**DIRECTIONS FOR THIS TASK**:
Find how many lines below hold "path", and give that number as the entire answer.

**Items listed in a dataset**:
_____
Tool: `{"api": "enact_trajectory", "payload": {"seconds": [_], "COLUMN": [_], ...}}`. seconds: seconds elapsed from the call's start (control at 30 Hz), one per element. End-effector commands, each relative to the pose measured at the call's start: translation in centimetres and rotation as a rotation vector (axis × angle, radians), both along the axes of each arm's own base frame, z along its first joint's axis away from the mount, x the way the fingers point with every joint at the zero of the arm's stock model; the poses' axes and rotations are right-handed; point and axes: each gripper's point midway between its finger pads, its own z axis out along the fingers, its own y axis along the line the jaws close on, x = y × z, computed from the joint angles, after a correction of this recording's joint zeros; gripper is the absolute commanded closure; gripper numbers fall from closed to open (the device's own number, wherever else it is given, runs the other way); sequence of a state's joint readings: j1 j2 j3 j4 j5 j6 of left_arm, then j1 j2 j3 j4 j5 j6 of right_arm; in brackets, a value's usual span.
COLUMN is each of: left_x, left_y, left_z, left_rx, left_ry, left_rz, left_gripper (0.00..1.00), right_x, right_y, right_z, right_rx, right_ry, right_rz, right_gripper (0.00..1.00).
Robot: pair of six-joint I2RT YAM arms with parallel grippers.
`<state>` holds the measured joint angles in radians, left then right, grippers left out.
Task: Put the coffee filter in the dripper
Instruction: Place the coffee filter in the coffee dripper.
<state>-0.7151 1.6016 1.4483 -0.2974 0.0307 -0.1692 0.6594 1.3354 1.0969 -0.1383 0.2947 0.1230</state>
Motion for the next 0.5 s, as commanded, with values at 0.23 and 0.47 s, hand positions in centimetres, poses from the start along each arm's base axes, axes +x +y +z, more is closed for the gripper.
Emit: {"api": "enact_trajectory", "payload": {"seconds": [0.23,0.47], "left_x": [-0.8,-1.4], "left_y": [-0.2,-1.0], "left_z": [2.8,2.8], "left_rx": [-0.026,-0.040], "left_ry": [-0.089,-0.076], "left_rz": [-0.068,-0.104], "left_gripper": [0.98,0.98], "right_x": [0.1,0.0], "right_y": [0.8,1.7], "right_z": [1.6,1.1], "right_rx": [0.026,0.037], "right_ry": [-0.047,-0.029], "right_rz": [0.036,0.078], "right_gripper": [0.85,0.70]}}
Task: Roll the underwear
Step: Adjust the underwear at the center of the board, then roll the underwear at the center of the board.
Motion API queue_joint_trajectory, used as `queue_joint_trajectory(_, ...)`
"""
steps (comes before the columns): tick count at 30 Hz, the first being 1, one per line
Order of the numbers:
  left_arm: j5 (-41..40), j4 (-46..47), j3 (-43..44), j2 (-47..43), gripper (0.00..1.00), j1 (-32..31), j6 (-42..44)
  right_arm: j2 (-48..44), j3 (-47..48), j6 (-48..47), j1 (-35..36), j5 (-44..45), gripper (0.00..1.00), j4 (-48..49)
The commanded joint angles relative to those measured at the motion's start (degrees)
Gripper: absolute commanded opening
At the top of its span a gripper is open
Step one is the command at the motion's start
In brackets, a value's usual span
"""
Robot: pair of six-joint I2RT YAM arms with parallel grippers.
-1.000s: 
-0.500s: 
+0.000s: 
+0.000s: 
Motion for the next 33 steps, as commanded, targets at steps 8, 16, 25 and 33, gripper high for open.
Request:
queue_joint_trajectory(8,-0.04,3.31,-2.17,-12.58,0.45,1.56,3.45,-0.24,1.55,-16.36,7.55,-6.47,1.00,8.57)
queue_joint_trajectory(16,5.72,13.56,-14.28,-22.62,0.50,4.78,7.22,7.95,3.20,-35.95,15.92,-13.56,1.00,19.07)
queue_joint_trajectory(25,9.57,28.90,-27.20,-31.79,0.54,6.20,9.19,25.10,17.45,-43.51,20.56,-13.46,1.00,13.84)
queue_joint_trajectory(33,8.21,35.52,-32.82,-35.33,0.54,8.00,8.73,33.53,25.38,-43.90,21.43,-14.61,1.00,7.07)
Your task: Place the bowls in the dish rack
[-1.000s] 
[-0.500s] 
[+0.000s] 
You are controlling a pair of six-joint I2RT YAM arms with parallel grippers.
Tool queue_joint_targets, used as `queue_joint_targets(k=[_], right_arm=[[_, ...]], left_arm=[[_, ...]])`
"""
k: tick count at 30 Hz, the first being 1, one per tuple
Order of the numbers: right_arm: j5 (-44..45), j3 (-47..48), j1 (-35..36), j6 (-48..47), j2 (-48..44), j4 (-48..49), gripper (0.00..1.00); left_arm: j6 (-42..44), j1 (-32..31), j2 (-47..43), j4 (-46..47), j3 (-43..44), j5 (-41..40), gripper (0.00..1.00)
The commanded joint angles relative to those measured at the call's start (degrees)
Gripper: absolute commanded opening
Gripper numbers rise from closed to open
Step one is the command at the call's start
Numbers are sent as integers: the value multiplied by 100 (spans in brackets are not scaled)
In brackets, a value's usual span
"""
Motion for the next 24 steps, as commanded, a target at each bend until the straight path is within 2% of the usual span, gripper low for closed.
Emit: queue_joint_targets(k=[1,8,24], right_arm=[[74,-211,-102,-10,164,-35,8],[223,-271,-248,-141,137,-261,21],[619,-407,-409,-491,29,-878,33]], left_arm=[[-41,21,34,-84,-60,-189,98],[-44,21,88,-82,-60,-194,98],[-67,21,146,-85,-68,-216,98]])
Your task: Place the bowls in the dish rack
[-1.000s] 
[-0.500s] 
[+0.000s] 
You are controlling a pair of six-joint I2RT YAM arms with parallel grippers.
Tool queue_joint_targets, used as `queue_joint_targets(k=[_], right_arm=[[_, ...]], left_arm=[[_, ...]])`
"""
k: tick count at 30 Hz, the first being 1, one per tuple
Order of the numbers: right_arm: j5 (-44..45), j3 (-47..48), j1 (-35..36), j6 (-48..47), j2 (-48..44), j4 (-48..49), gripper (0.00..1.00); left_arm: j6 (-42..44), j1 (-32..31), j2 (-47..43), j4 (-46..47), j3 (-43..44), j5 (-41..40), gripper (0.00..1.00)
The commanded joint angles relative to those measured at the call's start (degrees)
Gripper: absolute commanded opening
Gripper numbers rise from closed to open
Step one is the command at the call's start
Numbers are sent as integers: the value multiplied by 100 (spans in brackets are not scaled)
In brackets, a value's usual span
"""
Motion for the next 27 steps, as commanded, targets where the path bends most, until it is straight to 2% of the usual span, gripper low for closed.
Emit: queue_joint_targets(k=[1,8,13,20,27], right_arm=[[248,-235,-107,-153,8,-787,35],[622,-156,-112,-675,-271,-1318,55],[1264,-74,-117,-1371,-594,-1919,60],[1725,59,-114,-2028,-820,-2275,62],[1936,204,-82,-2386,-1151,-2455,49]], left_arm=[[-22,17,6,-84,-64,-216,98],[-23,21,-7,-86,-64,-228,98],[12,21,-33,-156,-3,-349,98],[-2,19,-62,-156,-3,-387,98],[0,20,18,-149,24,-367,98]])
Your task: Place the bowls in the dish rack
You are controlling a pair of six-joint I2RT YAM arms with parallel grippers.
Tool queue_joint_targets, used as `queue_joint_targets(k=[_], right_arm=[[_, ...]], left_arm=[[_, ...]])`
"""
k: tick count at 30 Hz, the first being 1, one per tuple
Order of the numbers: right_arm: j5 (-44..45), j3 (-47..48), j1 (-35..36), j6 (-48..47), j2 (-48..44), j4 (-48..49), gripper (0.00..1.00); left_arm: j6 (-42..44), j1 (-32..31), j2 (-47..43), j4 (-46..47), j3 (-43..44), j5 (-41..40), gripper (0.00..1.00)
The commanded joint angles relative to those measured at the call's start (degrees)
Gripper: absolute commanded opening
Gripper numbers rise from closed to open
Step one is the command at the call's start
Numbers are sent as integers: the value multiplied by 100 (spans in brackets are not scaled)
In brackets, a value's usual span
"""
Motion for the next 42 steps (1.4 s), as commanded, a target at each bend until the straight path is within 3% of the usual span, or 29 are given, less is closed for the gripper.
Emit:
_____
**SOLUTION TO THE EXERCISE**:
3